** DATASET RECORDS follows **
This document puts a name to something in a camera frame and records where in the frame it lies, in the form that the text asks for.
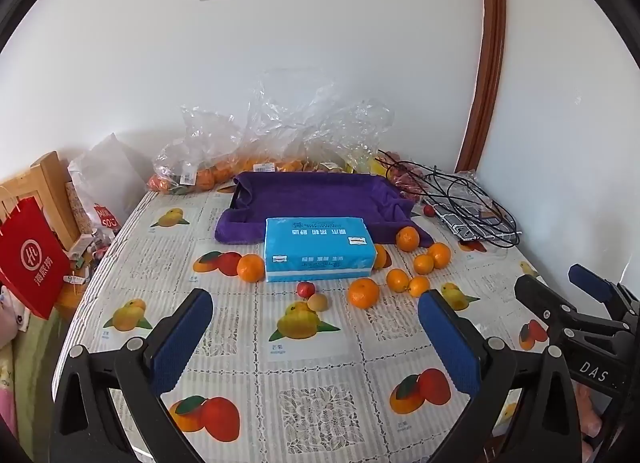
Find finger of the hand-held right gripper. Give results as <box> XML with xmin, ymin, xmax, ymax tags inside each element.
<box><xmin>514</xmin><ymin>273</ymin><xmax>577</xmax><ymax>332</ymax></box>
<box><xmin>568</xmin><ymin>264</ymin><xmax>640</xmax><ymax>317</ymax></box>

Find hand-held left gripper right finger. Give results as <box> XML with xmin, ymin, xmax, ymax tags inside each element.
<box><xmin>418</xmin><ymin>288</ymin><xmax>585</xmax><ymax>463</ymax></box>

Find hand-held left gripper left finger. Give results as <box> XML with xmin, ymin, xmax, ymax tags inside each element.
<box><xmin>49</xmin><ymin>288</ymin><xmax>215</xmax><ymax>463</ymax></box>

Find blue tissue pack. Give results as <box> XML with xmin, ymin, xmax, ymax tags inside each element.
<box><xmin>264</xmin><ymin>217</ymin><xmax>376</xmax><ymax>284</ymax></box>

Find purple towel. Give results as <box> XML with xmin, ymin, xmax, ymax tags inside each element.
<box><xmin>215</xmin><ymin>170</ymin><xmax>435</xmax><ymax>249</ymax></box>

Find bag of red fruits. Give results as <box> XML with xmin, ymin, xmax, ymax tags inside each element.
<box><xmin>382</xmin><ymin>150</ymin><xmax>426</xmax><ymax>201</ymax></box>

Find person's right hand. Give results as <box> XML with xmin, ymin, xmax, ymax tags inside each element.
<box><xmin>573</xmin><ymin>387</ymin><xmax>604</xmax><ymax>450</ymax></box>

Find grey patterned packet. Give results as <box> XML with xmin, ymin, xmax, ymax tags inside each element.
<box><xmin>425</xmin><ymin>170</ymin><xmax>521</xmax><ymax>245</ymax></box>

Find fruit print tablecloth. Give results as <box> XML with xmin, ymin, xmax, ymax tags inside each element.
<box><xmin>52</xmin><ymin>188</ymin><xmax>551</xmax><ymax>463</ymax></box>

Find green bedsheet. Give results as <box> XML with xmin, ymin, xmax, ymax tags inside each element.
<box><xmin>10</xmin><ymin>308</ymin><xmax>71</xmax><ymax>454</ymax></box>

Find red paper bag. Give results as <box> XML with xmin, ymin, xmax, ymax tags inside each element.
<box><xmin>0</xmin><ymin>195</ymin><xmax>71</xmax><ymax>321</ymax></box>

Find clear plastic bag of oranges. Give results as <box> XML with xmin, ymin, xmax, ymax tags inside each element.
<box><xmin>147</xmin><ymin>105</ymin><xmax>241</xmax><ymax>194</ymax></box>

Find white plastic bag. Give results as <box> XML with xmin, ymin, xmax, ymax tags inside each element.
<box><xmin>67</xmin><ymin>133</ymin><xmax>148</xmax><ymax>244</ymax></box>

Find yellow fruit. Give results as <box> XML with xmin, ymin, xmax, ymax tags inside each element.
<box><xmin>357</xmin><ymin>155</ymin><xmax>388</xmax><ymax>178</ymax></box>

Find wooden chair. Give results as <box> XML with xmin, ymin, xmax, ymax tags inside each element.
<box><xmin>0</xmin><ymin>150</ymin><xmax>83</xmax><ymax>254</ymax></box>

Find large clear plastic bag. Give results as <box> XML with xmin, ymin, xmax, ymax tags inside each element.
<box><xmin>240</xmin><ymin>68</ymin><xmax>396</xmax><ymax>176</ymax></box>

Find black cables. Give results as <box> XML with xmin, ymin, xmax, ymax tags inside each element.
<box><xmin>375</xmin><ymin>148</ymin><xmax>523</xmax><ymax>249</ymax></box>

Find brown wooden door frame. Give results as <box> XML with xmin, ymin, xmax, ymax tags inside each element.
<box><xmin>455</xmin><ymin>0</ymin><xmax>508</xmax><ymax>171</ymax></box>

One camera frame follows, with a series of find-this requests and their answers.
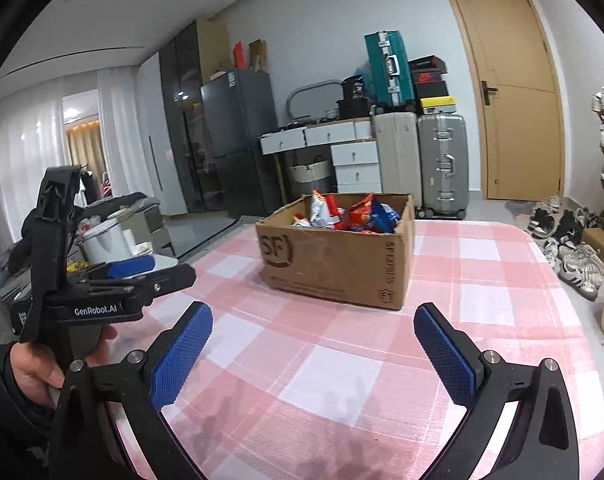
** End of DATASET RECORDS **
> ACTIVITY
None of the pictures should appear; copy the rest of the material above exactly.

> COMPLETED EXERCISE
This document puts a name to something in a camera frame and records where in the frame it lies, in the form that the text asks for.
Find finger of the hand-held right gripper. Give results as <box> XML with xmin, ymin, xmax, ymax tags inside each element.
<box><xmin>514</xmin><ymin>273</ymin><xmax>577</xmax><ymax>332</ymax></box>
<box><xmin>568</xmin><ymin>264</ymin><xmax>640</xmax><ymax>317</ymax></box>

Find hand-held left gripper right finger. Give results as <box> XML with xmin, ymin, xmax, ymax tags inside each element.
<box><xmin>418</xmin><ymin>288</ymin><xmax>585</xmax><ymax>463</ymax></box>

Find hand-held left gripper left finger. Give results as <box> XML with xmin, ymin, xmax, ymax tags inside each element.
<box><xmin>49</xmin><ymin>288</ymin><xmax>215</xmax><ymax>463</ymax></box>

Find blue tissue pack. Give results as <box> XML with xmin, ymin, xmax, ymax tags inside each element.
<box><xmin>264</xmin><ymin>217</ymin><xmax>376</xmax><ymax>284</ymax></box>

Find purple towel. Give results as <box> XML with xmin, ymin, xmax, ymax tags inside each element.
<box><xmin>215</xmin><ymin>170</ymin><xmax>435</xmax><ymax>249</ymax></box>

Find bag of red fruits. Give results as <box> XML with xmin, ymin, xmax, ymax tags inside each element.
<box><xmin>382</xmin><ymin>150</ymin><xmax>426</xmax><ymax>201</ymax></box>

Find person's right hand. Give results as <box> XML with xmin, ymin, xmax, ymax tags inside each element.
<box><xmin>573</xmin><ymin>387</ymin><xmax>604</xmax><ymax>450</ymax></box>

Find grey patterned packet. Give results as <box> XML with xmin, ymin, xmax, ymax tags inside each element.
<box><xmin>425</xmin><ymin>170</ymin><xmax>521</xmax><ymax>245</ymax></box>

Find fruit print tablecloth. Give results as <box> XML with xmin, ymin, xmax, ymax tags inside each element.
<box><xmin>52</xmin><ymin>188</ymin><xmax>551</xmax><ymax>463</ymax></box>

Find green bedsheet. Give results as <box> XML with xmin, ymin, xmax, ymax tags inside each element.
<box><xmin>10</xmin><ymin>308</ymin><xmax>71</xmax><ymax>454</ymax></box>

Find red paper bag. Give results as <box> XML with xmin, ymin, xmax, ymax tags inside each element.
<box><xmin>0</xmin><ymin>195</ymin><xmax>71</xmax><ymax>321</ymax></box>

Find clear plastic bag of oranges. Give results as <box> XML with xmin, ymin, xmax, ymax tags inside each element.
<box><xmin>147</xmin><ymin>105</ymin><xmax>241</xmax><ymax>194</ymax></box>

Find white plastic bag. Give results as <box> XML with xmin, ymin, xmax, ymax tags inside each element.
<box><xmin>67</xmin><ymin>133</ymin><xmax>148</xmax><ymax>244</ymax></box>

Find yellow fruit. Give results as <box> XML with xmin, ymin, xmax, ymax tags inside each element.
<box><xmin>357</xmin><ymin>155</ymin><xmax>388</xmax><ymax>178</ymax></box>

Find wooden chair. Give results as <box> XML with xmin, ymin, xmax, ymax tags inside each element.
<box><xmin>0</xmin><ymin>150</ymin><xmax>83</xmax><ymax>254</ymax></box>

Find large clear plastic bag. Give results as <box> XML with xmin, ymin, xmax, ymax tags inside each element.
<box><xmin>240</xmin><ymin>68</ymin><xmax>396</xmax><ymax>176</ymax></box>

Find black cables. Give results as <box> XML with xmin, ymin, xmax, ymax tags inside each element.
<box><xmin>375</xmin><ymin>148</ymin><xmax>523</xmax><ymax>249</ymax></box>

Find brown wooden door frame. Give results as <box> XML with xmin, ymin, xmax, ymax tags inside each element.
<box><xmin>455</xmin><ymin>0</ymin><xmax>508</xmax><ymax>171</ymax></box>

One camera frame follows, with a series of find-this requests and their answers.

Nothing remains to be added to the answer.